Tuesday 24 March 2015

9 Key Points for Cleaning Up Your Online Reputation Nightmare Via SEO

Columnist Chris Silver Smith discusses how to highlight the positive and better hide the negative to improve how you look online -- without breaking the bank. 

The Online Reputation Management (“ORM”) sector has been estimated to be a $5 billion industry, handling the development, monitoring and repair of the online identities of individuals and brands. While this is a robust industry, you don’t have to break the bank to correct a reputation situation for yourself or a business. It can even be a DIY project — it isn’t rocket science!
A straightforward defamation case can cost $10,000 in legal fees, just as a starting point — and, those cases can still require some amount of SEO work in combination with the legal efforts to get things cleaned up (publishers in the U.S. are not considered legally responsible for what others may post on their sites, so social media sites or search engines may choose not to remove damaging materials in some cases).
Also, some of the larger reputation repair firms can charge premium fees over the course of many months to get nasty stuff fixed. (In some cases, the shadier reputation firms can actually be the very same sites that are damaging your reputation, such as this revenge porn site operator!)
These tips are primarily for those taking a DIY approach to cleaning up their search results, but this information can also be of use to internet marketing agencies that are looking to mitigate a client’s reputation issue. When agencies ask me to look at the repair work they’re doing for a client, I usually find that they’re doing a number of very beneficial and capable things, but they may have missed a few of the basics (or just not gone quite far enough to push the negatives further down).
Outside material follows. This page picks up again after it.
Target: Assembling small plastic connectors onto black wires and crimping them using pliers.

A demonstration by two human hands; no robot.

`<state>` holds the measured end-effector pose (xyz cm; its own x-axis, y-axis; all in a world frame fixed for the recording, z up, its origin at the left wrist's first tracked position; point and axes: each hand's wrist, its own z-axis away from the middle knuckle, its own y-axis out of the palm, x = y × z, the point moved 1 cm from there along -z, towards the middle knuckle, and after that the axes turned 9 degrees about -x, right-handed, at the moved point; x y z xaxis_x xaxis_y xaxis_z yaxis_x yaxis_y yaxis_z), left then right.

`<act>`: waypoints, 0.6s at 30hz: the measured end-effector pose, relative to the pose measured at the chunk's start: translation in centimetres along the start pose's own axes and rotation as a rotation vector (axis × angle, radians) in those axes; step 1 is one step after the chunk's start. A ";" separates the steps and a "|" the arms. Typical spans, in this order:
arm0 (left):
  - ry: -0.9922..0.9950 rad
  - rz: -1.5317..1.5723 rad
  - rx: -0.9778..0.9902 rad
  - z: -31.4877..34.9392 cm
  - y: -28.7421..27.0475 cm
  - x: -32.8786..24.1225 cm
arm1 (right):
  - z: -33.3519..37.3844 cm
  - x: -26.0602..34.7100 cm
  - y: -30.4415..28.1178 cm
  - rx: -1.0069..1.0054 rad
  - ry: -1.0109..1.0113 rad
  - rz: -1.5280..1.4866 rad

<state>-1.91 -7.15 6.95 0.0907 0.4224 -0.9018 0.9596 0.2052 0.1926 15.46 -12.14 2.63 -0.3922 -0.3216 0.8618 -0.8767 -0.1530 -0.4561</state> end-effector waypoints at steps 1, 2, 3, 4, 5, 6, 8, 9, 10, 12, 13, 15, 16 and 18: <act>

The SEO And ORM Relationship

As you may know, SEO or Search Engine Optimization is a set of practices geared towards improving a site’s or page’s rankings in search engine results. Many e-commerce companies use SEO, for instance, in getting their pages about products and services to rank advantageously in search results. In online reputation repair cases, we’re doing a similar thing, although the focus is placed on a name or identity that is represented upon multiple pages instead of a primary one.
If you have one or two negative things that appear in search results when your name is searched upon — whether they are RipOff Reports, an arrest record, a defamatory statement or a negative review page — there will typically be a combination of other pages within the results that are either positive or neutral.
For an online reputation repair project, we’re looking to enhance the ranking capability of the positive and negative items appearing in search results so that they may improve and ascend, displacing the negative content. We may also create additional new, positive content to either help the other good stuff or to introduce strategically advantageous new stuff that might rank higher than the bad stuff.
Here are some basic SEO points to keep in mind:

1. Include Your Name Within Positive Content

There may be good content about you already, but if your name isn’t closely associated with that content, it’ll be less powerful than any negative content specifically targeting your name.
For the sake of search engine algorithms, you’ll want your name in the text on the pages of good content, and you’ll want it to appear in a number of advantageous places in the page code. Of course, this is assuming you’re able to influence or edit the page(s) in question.

2. Ensure Positive Pages Contain Your Name In The Title Tag

The page’s HTML title element is perhaps the most important item for zeroing in on your name and making the page rank well when that name is searched. The page’s title should contain your name — spelled exactly like you spell it, leaving out initials or additional titles (Jr, Dr., Mr/Mrs, etc.) if you don’t commonly use that when listing your name. (Conversely, it should be included if the people who search for your name online are likely to use it when conducting searches.)
For things like your social media profile pages, the user name or field where you specify how your name appears will automatically handle publishing this in the title – so you don’t necessarily have to have direct access to the page’s HTML code (or web development knowledge) to edit the title tag.

3. Ensure Positive Pages Contain Your Name In The URL

Ideally, the page’s URL should contain your name, just as the title should. Example: www.awebsite.com/Your-Name.html
As with page title elements, many social media services and online directories may automatically parse your proper name into the URL. In other cases (such as websites you control or have access to), dashboards or settings pages may require you to manually specify the page URL.
When including your name in a page URL, it does not matter if the name is in uppercase, lowercase or a mixture — search engines are primarily case-insensitive. Note that most websites will not allow one to have spaces in URLs, which makes a real difference in multiple-word names (ex: “John Smith”). Instead, they may allow dashes, periods, underscores or even parenthesis.
Google and other search engines treat some of these types of other characters as “white space” characters, essentially using them just like spaces and enabling them to influence rankings for multi-word searches. While visually appealing, underscores are not treated as white space characters, so one should avoid them. It’s best to use a dash or a period, which are considered white space characters (ex: “john.smith” or “john-smith”). Your second best choice is probably a URL term that leaves out spaces (ex: “johnsmith”).
If those options are unavailable, you still might opt for using the underscore (ex: “john_smith”) as your third choice, as it may still enhance your search rankings some, albeit at a weaker level as a “fuzzy” match rather than the stronger exact match option.